(Task details): From the line containing "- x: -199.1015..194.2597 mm" to the line containing "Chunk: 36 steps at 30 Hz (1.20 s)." in the records below, set down every line exactly as it stands, both ends included, and skip the pictures.

(Records for this task):
- - -

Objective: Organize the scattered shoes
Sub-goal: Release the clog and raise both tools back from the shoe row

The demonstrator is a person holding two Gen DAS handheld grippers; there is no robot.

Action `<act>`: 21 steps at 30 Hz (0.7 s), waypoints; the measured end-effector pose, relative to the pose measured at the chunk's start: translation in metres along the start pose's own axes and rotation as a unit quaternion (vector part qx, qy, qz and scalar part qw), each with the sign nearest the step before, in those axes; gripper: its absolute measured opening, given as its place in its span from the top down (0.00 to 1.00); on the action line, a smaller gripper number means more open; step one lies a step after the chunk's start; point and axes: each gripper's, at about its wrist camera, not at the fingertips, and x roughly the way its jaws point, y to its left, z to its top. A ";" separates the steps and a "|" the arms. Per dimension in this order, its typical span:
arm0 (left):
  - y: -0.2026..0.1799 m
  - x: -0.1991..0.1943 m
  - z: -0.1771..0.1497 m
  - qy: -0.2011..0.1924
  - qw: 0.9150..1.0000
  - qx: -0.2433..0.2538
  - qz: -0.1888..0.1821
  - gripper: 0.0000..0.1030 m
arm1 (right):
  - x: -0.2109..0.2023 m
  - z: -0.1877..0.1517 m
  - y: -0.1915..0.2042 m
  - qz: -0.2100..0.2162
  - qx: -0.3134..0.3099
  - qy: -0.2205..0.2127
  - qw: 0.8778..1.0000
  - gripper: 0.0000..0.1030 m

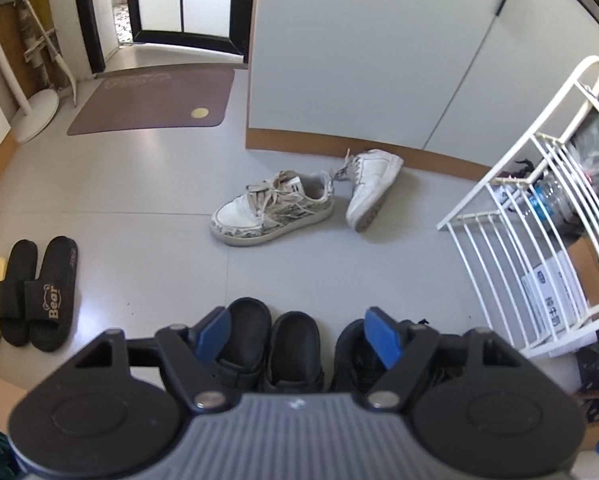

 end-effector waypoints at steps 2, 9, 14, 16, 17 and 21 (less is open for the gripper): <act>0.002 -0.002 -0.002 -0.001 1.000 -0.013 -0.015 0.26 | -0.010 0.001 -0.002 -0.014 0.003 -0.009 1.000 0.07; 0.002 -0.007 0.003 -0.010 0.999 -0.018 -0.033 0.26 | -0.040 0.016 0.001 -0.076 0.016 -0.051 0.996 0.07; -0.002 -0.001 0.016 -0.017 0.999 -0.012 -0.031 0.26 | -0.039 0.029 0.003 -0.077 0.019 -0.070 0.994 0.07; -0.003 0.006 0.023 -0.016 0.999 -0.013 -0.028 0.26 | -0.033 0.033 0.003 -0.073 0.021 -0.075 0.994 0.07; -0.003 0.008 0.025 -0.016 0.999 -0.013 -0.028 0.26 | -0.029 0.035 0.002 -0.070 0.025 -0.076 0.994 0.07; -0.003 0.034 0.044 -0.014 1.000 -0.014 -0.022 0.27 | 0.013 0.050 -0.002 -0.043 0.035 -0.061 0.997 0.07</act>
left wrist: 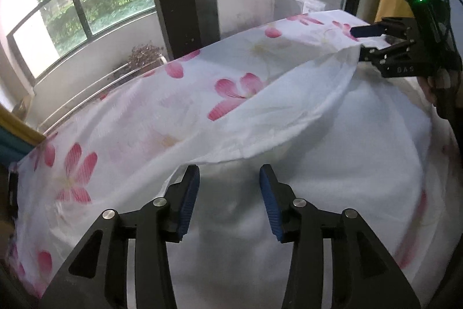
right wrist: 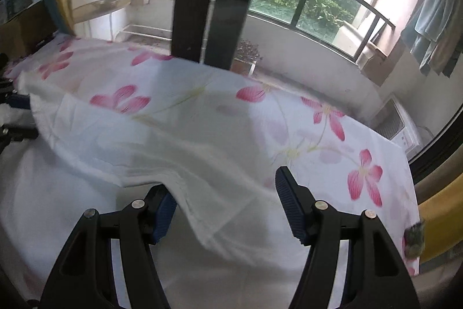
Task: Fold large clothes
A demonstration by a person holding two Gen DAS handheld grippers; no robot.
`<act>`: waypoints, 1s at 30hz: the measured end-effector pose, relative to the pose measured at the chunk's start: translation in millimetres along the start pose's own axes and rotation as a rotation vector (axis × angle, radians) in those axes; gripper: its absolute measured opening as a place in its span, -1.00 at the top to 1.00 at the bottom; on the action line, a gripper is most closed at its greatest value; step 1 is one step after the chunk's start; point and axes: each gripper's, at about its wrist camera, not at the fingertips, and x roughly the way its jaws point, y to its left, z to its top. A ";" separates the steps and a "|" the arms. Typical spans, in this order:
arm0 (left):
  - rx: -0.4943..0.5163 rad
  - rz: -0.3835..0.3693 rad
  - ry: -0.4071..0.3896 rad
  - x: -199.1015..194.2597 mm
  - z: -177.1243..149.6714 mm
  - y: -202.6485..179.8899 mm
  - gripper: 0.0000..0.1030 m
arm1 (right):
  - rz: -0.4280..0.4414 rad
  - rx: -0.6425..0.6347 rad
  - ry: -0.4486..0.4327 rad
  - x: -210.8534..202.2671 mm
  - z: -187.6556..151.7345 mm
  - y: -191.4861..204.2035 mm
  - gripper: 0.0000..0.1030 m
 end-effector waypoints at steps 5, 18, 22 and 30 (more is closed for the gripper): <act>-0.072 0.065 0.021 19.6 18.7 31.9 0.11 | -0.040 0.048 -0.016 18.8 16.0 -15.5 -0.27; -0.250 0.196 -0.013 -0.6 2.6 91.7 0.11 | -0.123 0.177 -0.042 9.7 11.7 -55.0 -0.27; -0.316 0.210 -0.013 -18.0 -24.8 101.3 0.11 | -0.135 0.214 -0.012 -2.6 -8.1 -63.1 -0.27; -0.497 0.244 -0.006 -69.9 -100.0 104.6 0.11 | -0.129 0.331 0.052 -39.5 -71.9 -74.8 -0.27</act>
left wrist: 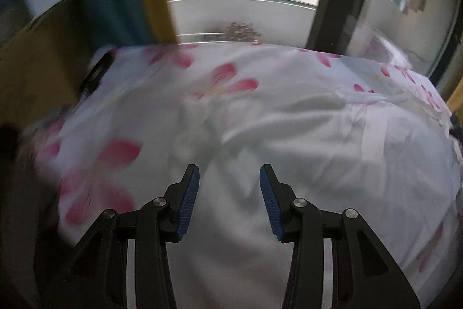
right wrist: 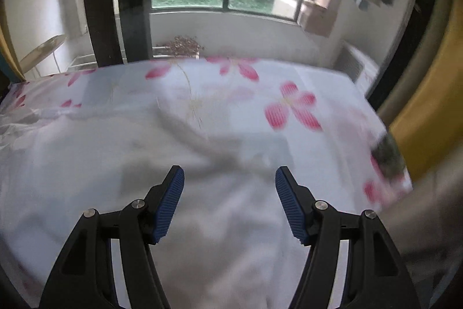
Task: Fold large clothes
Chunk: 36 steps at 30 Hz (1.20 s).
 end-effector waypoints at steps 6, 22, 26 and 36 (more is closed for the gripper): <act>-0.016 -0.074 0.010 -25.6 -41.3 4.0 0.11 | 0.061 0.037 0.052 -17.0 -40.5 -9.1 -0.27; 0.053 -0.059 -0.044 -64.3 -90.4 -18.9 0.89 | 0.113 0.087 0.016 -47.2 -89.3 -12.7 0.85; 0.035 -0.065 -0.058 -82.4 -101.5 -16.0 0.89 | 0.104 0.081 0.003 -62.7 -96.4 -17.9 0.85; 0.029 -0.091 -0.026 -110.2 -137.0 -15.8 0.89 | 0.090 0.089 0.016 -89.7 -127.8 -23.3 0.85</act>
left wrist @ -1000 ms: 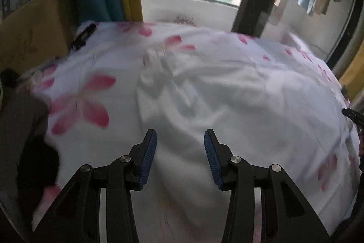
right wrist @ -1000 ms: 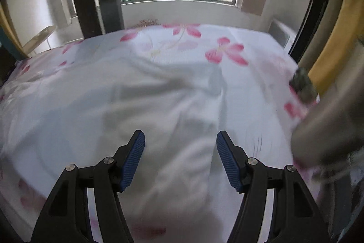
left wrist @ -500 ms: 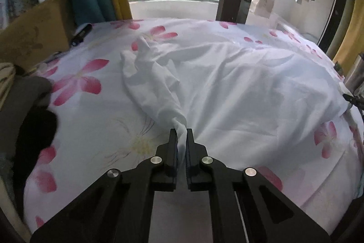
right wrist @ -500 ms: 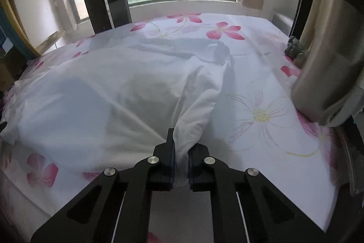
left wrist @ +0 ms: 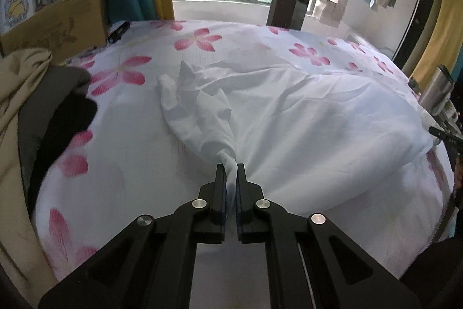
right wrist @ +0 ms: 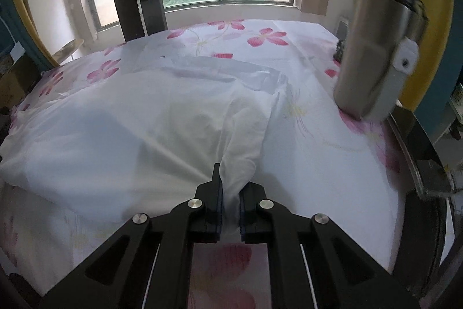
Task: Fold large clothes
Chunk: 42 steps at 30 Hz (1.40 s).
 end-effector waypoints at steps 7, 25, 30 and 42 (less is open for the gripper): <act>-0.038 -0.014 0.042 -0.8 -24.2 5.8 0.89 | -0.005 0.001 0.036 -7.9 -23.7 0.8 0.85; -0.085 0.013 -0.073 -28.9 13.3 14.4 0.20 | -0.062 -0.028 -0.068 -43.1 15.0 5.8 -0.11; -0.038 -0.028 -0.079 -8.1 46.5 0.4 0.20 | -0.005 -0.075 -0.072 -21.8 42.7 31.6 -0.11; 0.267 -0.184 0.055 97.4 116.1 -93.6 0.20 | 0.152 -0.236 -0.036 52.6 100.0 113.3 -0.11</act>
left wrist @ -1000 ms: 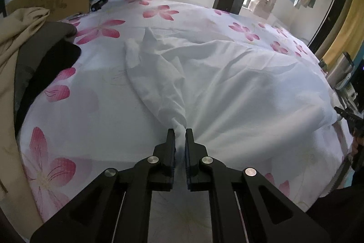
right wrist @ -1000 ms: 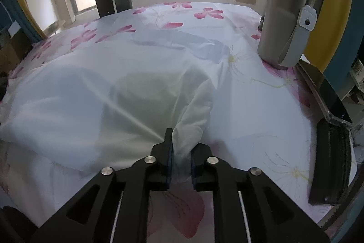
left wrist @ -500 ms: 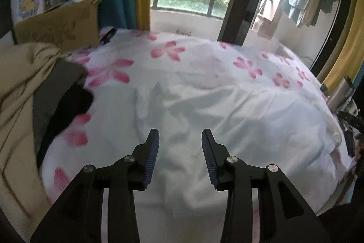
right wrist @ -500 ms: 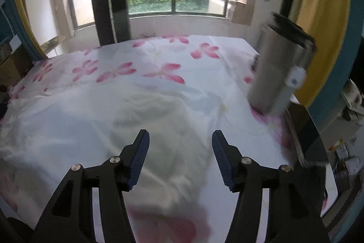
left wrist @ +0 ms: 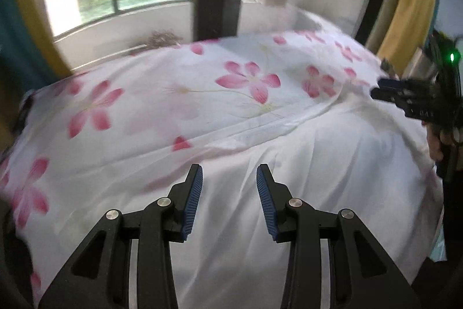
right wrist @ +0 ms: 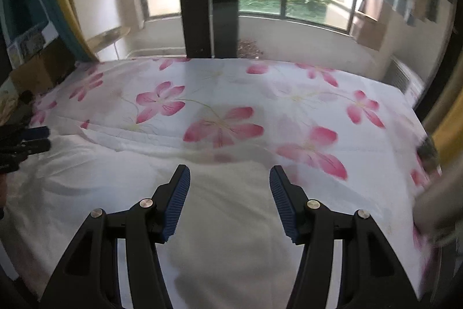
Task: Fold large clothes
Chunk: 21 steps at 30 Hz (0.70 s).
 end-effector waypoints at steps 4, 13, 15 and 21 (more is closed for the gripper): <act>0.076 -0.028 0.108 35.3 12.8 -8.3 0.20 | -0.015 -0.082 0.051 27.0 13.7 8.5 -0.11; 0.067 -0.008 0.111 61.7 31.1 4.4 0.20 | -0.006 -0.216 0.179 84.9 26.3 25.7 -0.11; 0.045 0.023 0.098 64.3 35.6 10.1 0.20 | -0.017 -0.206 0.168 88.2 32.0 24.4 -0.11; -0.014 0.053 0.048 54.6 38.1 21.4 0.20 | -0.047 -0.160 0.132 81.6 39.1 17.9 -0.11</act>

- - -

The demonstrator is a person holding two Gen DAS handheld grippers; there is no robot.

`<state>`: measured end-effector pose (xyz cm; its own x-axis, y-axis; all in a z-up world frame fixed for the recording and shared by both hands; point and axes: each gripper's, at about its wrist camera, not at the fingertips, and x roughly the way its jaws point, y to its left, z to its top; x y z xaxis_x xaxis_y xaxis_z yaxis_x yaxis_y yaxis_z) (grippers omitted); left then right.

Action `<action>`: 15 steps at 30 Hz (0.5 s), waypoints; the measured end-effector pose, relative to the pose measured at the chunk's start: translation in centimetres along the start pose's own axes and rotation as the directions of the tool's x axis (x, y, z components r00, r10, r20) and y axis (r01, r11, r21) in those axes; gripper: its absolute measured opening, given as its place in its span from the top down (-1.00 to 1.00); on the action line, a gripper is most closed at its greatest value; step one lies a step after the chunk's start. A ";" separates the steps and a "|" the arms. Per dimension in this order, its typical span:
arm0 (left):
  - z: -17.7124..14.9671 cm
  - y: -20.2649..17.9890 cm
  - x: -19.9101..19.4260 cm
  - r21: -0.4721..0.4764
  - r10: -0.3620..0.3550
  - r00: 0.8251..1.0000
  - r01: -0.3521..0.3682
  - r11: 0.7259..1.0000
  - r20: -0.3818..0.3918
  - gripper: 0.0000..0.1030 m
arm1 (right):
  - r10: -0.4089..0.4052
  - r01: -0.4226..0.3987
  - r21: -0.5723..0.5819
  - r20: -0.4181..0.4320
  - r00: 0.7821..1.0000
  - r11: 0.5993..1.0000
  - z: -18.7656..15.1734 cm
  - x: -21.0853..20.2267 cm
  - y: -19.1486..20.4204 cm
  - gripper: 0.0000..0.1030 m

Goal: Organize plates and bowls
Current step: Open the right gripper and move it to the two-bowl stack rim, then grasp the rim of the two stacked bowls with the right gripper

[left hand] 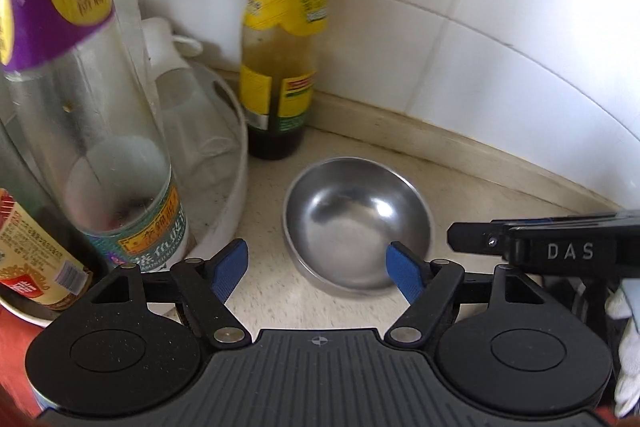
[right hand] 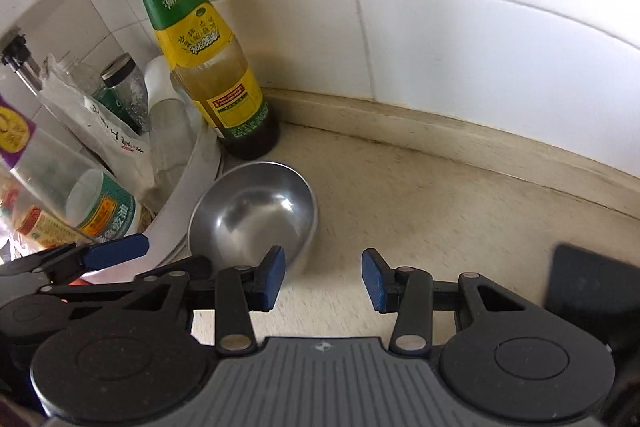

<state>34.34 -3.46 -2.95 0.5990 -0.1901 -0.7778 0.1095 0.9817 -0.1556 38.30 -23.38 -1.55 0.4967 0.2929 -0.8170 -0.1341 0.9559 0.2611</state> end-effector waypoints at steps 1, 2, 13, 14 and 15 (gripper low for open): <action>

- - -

(Answer box):
  - x: -199.1015..194.2597 mm
  - z: -177.1243..149.6714 mm
  - y: -202.6485..179.8899 mm
  - gripper: 0.0000..0.1030 m
arm1 (right):
  - rz: -0.4280..0.4414 rad
  - rx: -0.6425..0.6347 rad
  - ry: -0.4486..0.4327 rad
  - x: -210.8534..202.2671 mm
  - z: -187.6556..151.7345 mm
  - y: -191.4861..204.2035 mm
  - gripper: 0.0000..0.1030 m
 end-effector waypoints at steps 5, 18, 22 and 30 (more is closed for the gripper): <act>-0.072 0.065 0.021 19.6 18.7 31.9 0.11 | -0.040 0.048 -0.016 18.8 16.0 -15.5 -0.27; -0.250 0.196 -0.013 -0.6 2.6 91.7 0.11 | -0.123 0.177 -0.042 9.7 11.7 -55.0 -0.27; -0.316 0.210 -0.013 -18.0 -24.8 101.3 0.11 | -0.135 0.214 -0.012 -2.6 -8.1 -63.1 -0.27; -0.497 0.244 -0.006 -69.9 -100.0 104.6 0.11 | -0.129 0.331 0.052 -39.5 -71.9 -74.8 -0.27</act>
left wrist: 
right wrist: 
Task: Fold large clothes
Chunk: 36 steps at 30 Hz (1.20 s).

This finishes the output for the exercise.